**Exercise:** Scan the data below and copy each line where "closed" occurs.

**Data block:**
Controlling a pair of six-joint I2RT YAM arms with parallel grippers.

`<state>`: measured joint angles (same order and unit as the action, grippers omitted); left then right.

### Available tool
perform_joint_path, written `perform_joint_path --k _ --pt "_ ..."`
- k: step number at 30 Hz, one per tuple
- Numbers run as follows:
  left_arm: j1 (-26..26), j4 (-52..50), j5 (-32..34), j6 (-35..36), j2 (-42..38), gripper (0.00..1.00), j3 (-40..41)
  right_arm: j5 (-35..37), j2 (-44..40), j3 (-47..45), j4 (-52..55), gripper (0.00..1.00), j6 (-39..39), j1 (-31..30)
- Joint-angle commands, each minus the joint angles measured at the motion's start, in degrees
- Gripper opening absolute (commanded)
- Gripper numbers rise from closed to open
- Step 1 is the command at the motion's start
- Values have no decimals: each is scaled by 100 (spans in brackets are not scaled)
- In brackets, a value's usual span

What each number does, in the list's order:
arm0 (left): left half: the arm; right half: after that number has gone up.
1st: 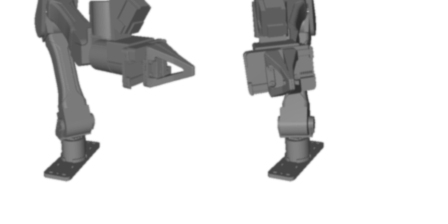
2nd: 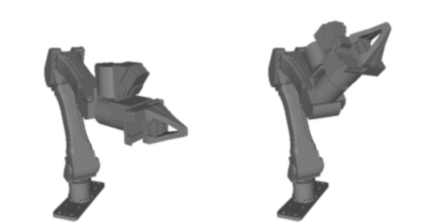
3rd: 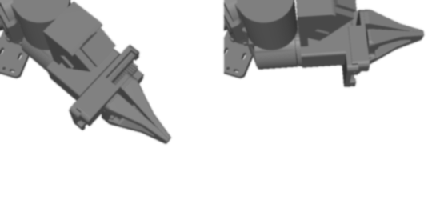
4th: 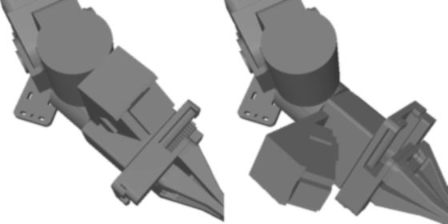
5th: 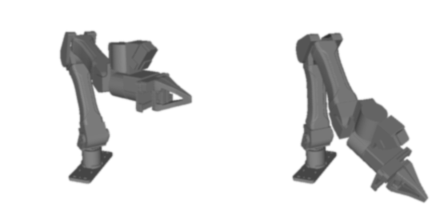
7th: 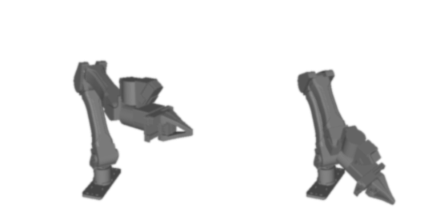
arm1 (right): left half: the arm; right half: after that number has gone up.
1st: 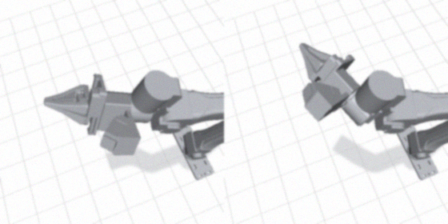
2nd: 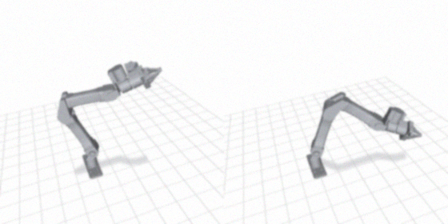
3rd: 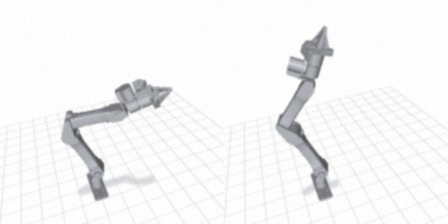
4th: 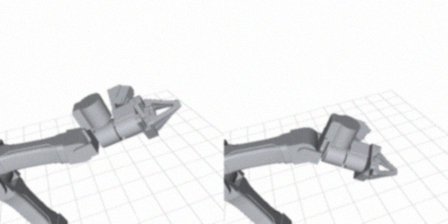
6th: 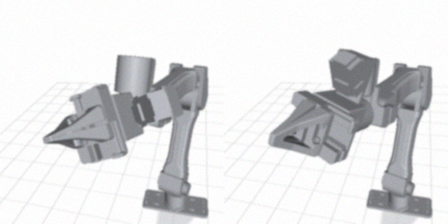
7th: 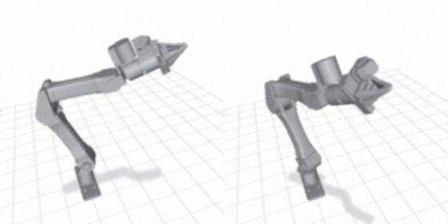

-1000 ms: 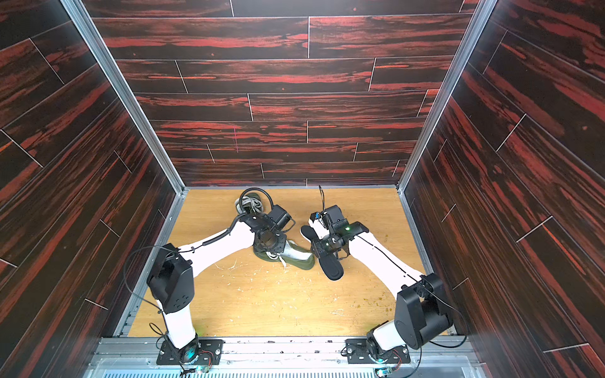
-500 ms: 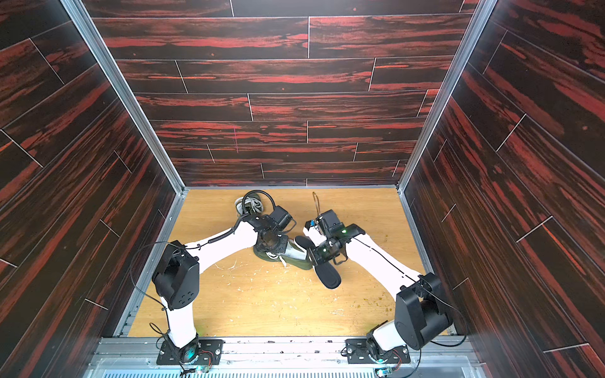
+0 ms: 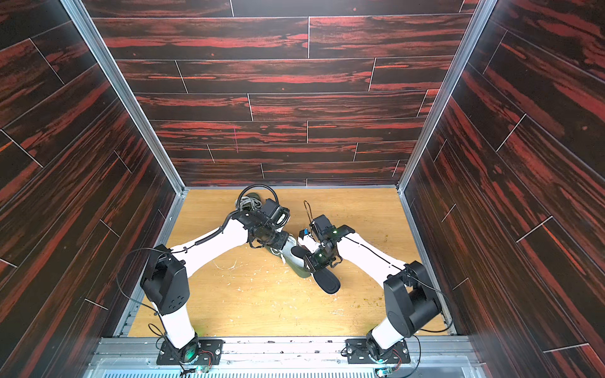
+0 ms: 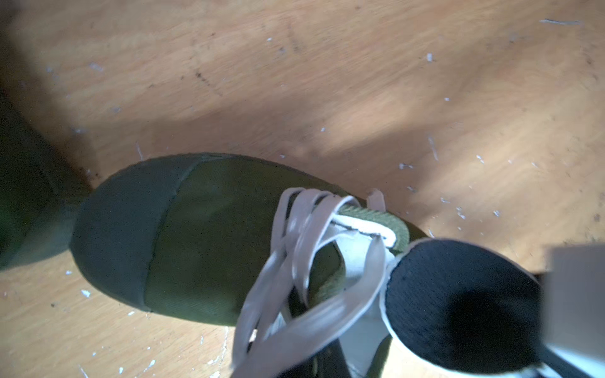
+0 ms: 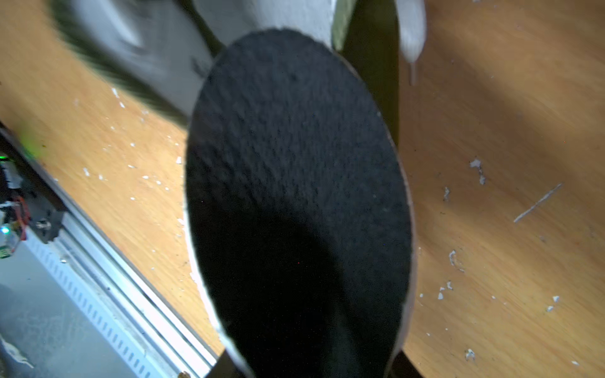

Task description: Insert the insole into the shoe

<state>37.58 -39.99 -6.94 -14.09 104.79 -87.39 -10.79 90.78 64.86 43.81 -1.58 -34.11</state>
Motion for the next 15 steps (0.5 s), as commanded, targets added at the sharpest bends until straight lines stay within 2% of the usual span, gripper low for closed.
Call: perform_joint_path --k 1,10,15 --pt "-94 274 -367 403 -407 0 -77 58 100 185 77 44 -158 -100" --pt "-120 223 -638 606 -387 0 -161 228 149 260 125 44 -16 -279" --pt "-171 148 -564 635 -330 0 -195 386 -21 228 298 44 5 -377"
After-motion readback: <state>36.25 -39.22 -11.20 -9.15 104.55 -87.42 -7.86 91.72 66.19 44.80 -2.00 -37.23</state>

**Response for this exercise:**
- Gripper numbers rise from closed to open
Motion for the next 15 steps (0.5 s), as commanded, targets added at the sharpest bends until straight lines stay within 2% of the usual span, gripper low for closed.

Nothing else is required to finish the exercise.